(Stored items from a collection)

□ □ □

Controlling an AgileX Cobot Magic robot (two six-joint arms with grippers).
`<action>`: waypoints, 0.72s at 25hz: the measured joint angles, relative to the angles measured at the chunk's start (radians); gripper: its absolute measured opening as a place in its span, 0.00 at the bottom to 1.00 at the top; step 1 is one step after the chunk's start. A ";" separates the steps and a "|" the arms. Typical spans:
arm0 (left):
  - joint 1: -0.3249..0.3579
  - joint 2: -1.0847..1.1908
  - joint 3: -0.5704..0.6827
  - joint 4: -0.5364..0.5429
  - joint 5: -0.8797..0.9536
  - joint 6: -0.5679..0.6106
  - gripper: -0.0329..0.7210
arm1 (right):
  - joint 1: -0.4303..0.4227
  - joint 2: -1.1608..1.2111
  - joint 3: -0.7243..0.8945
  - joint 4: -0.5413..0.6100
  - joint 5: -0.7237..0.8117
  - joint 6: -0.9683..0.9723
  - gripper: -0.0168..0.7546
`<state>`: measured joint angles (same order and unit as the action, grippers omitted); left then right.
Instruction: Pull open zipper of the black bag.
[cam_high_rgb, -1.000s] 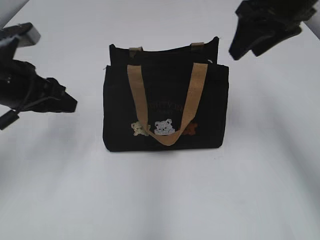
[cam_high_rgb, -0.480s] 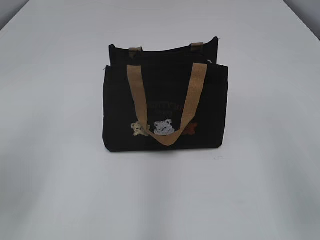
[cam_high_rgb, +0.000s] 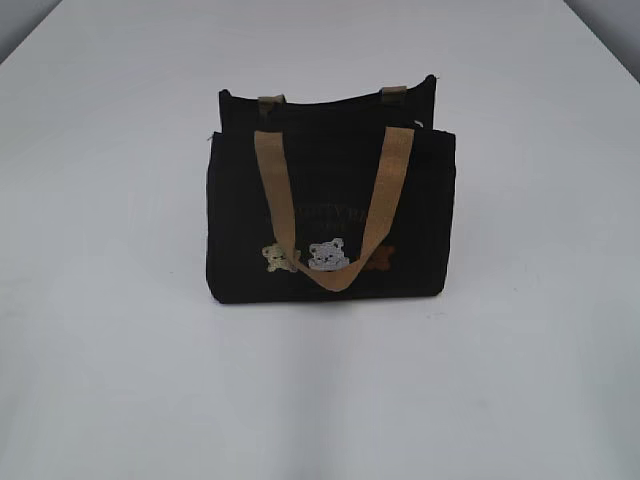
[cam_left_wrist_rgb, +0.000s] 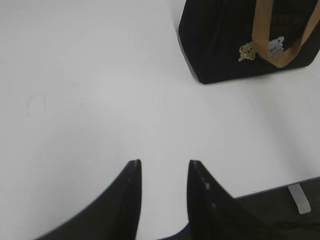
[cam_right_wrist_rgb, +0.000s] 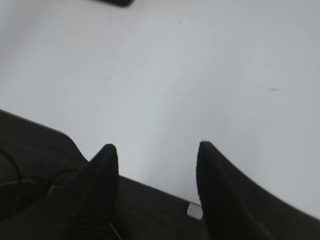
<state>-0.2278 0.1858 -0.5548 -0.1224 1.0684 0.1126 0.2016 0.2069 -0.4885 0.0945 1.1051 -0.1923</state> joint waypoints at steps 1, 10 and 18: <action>0.000 -0.035 0.015 0.002 0.001 0.000 0.36 | 0.000 -0.034 0.000 0.002 -0.002 0.000 0.54; 0.000 -0.194 0.026 0.004 -0.003 0.001 0.36 | 0.000 -0.214 0.001 0.005 -0.006 0.008 0.50; 0.000 -0.195 0.026 0.006 -0.005 0.001 0.36 | 0.001 -0.214 0.002 0.008 -0.007 0.012 0.47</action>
<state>-0.2278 -0.0094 -0.5288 -0.1162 1.0636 0.1135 0.2026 -0.0073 -0.4861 0.1023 1.0984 -0.1808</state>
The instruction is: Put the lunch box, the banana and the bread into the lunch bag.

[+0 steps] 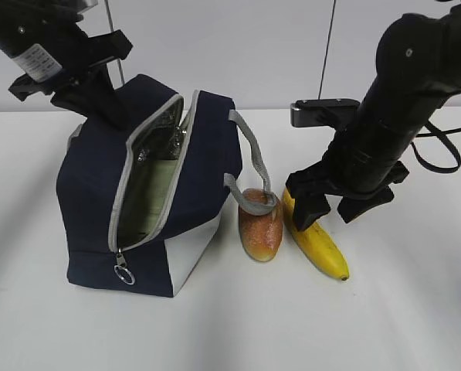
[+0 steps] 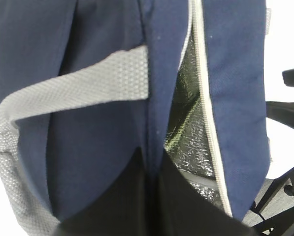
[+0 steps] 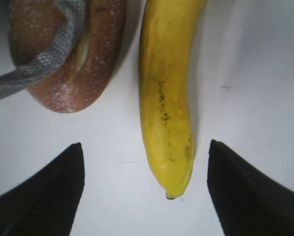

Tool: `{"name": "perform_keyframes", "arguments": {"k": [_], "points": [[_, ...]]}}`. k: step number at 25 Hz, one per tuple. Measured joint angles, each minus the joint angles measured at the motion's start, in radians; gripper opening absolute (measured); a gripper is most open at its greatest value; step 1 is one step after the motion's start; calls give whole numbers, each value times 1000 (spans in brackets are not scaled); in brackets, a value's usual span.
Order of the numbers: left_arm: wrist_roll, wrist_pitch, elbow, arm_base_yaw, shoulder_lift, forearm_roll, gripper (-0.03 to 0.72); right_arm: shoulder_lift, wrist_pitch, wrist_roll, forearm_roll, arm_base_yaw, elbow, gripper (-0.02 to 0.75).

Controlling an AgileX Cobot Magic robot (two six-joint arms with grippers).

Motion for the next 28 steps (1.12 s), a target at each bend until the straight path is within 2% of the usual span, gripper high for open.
{"name": "perform_keyframes", "arguments": {"k": [17, 20, 25, 28], "points": [[0, 0, 0, 0, 0, 0, -3, 222, -51, 0, -57, 0, -139, 571], [0, 0, 0, 0, 0, 0, -3, 247, -51, 0, -62, 0, -154, 506], [0, 0, 0, 0, 0, 0, -3, 266, -51, 0, -68, 0, -160, 324], [0, 0, 0, 0, 0, 0, -3, 266, -46, 2, -84, 0, -166, 293]]}}
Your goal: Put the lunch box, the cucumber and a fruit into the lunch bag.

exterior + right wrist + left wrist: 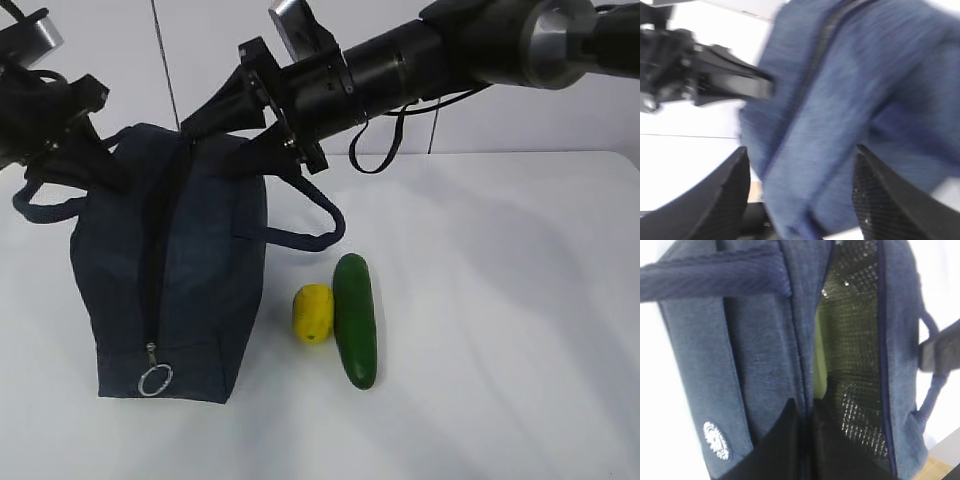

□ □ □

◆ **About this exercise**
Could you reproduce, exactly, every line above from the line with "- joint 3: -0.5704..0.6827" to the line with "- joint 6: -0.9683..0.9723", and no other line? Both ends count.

◆ **Answer section**
  - joint 3: -0.5704..0.6827
  - joint 4: -0.5364..0.5429
  - joint 5: -0.8797..0.9536
  - joint 6: -0.5679..0.6106
  - gripper: -0.0329..0.7210
arm1 (right):
  - joint 1: -0.4303..0.4227
  - joint 2: -1.1608..1.2111
  - joint 3: -0.7243..0.8945
  - joint 4: -0.5413..0.6100
  - joint 5: -0.7237..0.8117
  - joint 6: -0.9683..0.9723

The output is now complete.